We are definitely going to enroll DS into a professional social skills groups. At this point it's a matter of finding one that is a good fit for his needs and age. I do also want to know what we can do to help DS in the meantime, and once he starts working with the group.

gordo
02-03-2011, 03:40 PM
I guess I am lucky at my job. I am able to meet with students whenever I need to, especially students who are really struggling. I have many students I see for an hour week because their social/emotional issues are important and everyone recognizes that they need the help. I am also an LCSW, so I do feel I am qualified to deal with these issues. Yes I have a lot of meetings, but am almost always able to make up missed sessions with my most serious kids or those with minutes on their IEPs. I didn't mean to minimize the situation and if this is not the way your school works, then yes, you should look into outside resources. I hope your finding something great and worthwhile for your son!

vludmilla
02-03-2011, 08:21 PM
:yeahthat: :yeahthat:

The role of school "psychologists" is not to be confused with a clinical psychologist, and a school "counselor" is not to be confused with a LCSW/MDW or lic. marriage and family therapist. OP, I think you are in CA. In schools in CA, the terms "Psychologist" and "Counselor" are the titles of different education credentials. They are not certified or regulated by any mental health professional organizations. They are certified by the California Commission of Teacher Credentialing (CCTC), whose primary concern is teacher credentials/ certifications, not mental health. It's akin to letting a PE teacher or coach act as a physical therapist. They can show you different stretches to help with an injury, but they are not real, professional advice on the injury. BUT at the same time the people holding Sch. Psych and Sch. Counselor credentials are professionals. They deal with the children whose needs and/ or behaviors cannot be met in the classroom. OP, I cringed when I read your post. I hear about kids with issues like you son's. These situations do not have happy endings without major intervention. If the school professionals recommended these programs, please consider them seriously. More time socializing with other children is not a substitute for behavioral therapy. Given more time with other children, DS may just end up repeating the social interactions that have landed him in the principals office thereby solidifying them and making them harder to un-learn. I hope you can find him the help he needs to be an emotionally healthy person with good boundaries.

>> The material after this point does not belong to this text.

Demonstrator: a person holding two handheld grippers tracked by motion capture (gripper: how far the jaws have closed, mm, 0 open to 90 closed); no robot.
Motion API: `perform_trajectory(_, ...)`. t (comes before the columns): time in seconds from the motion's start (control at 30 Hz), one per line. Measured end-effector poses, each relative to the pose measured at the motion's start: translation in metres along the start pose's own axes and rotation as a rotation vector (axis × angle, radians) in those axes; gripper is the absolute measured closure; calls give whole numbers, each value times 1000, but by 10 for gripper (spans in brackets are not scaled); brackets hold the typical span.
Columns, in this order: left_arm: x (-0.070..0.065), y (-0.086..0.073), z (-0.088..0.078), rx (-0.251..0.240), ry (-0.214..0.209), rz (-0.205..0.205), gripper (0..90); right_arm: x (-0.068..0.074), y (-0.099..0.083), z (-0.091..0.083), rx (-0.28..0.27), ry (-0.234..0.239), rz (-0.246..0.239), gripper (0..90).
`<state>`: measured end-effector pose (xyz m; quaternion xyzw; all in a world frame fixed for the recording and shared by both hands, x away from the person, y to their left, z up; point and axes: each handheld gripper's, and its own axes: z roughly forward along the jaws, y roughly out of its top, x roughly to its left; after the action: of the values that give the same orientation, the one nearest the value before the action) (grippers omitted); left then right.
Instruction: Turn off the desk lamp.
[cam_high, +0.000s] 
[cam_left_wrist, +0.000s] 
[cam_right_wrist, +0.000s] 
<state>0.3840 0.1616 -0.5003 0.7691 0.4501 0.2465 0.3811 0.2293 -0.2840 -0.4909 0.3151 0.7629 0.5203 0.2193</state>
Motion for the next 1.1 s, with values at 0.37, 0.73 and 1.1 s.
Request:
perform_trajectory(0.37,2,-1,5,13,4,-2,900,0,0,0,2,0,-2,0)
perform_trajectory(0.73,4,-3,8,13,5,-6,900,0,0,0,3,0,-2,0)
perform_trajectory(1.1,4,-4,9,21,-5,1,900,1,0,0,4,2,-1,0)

I am in NY so things may be different here but many, many school psychologists are licensed psychologists and the license is not an education credential but rather the same license as any other psychologist or social worker. I will be licensed in one year as a doctoral level psychologist and I am also a school psychologist. I am most certainly both a school professional and a well qualified mental health clinician. I will eventually be practicing privately as would a clinical psychologist. I am by no means the exception. I would be disappointed to think that someone thought my knowledge of mental health issues was akin to a PE teacher's knowledge of physical therapy. This is not an apt analogy in my opinion.

egoldber
02-03-2011, 09:32 PM
One thing I like about the place I take my DD for therapy and the social skills group is that many of the therapists on staff are school psychologists in our district (but not her school obviously). So they know the system and the curriculum very well, which has been very helpful. And they are all PsyDs or LCSWs. But they don't really do therapy during the day. They do testing, assessment and 504/IEP meetings. They do therapy at night in private practice.

In our district the people who do most of the day to day intervention (groups, etc.) are the school counselors, who are generally not licensed mental health clinicians. Some are I believe, but most are not.